# Can ebike weight help it handle better?



## Francis Cebedo (Aug 1, 1996)

We all know the handling disadvantages of a 50 lb bike. It pushes in corners, doesn't stop, doesn't pop up and its harder to change direction.

But are there upsides? Those 15+ extra lbs in the bb and downtube seem to help.
- front tire does not slip as much
- bike does not bounce around as much
- bike tracks better and doesn't get deflected by rocks and roots
- helps Plus tires dig in better

Thoughts?


----------



## Whiptastic (Mar 14, 2016)

Biggest advantage I’ve noticed is the ability to climb with long travel suspension, thus allowing the use of long travel suspensions without a huge penalty in pedaling.


----------



## Walt (Jan 23, 2004)

Yeah, given the extra power, you can run big/aggro tires, lots of travel, skip weight weenie parts, etc - all of which will improve handling to some degree. But there's a limit - motorcycles descend worse than mountain bikes on most types of terrain for the same reason e-bikes do - extra weight, longer wheelbase, hard to shift weight/unweight, etc. They make up for it elsewhere, of course, and a good moto rider isn't a lot slower descending singletrack than a good mountain bike rider.
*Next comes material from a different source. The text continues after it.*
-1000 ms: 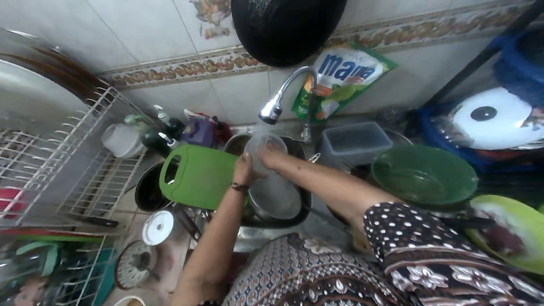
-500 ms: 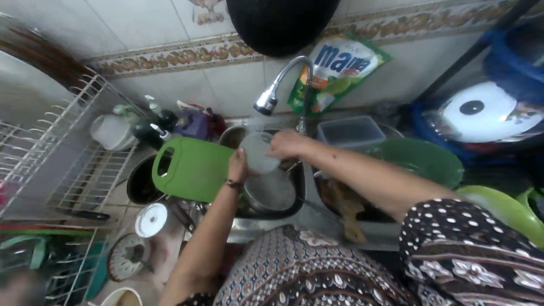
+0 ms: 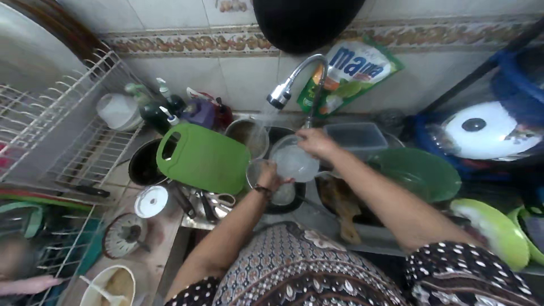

The few times I've ridden an e-bike (Levo) I wasn't super impressed with it descending but you could get used to it with some more saddle time to the point where I don't think it would hold you back anywhere unless you're a very very fast rider. And most of those people probably aren't super interested in e-bikes at this stage. 

You have to remember that 99% of the serious mountain bikers out there can't even do an actual j-hop on flats. People complaining online about bikes not being flickable enough or easy enough to throw around always amuses me - the complainers probably don't have the skill level to do any of that stuff anyway. 

You might not like how the e-bike *feels*, which is legit (it's all about fun, after all). It's probably not slowing you down any, though.

-Walt


----------



## Harryman (Jun 14, 2011)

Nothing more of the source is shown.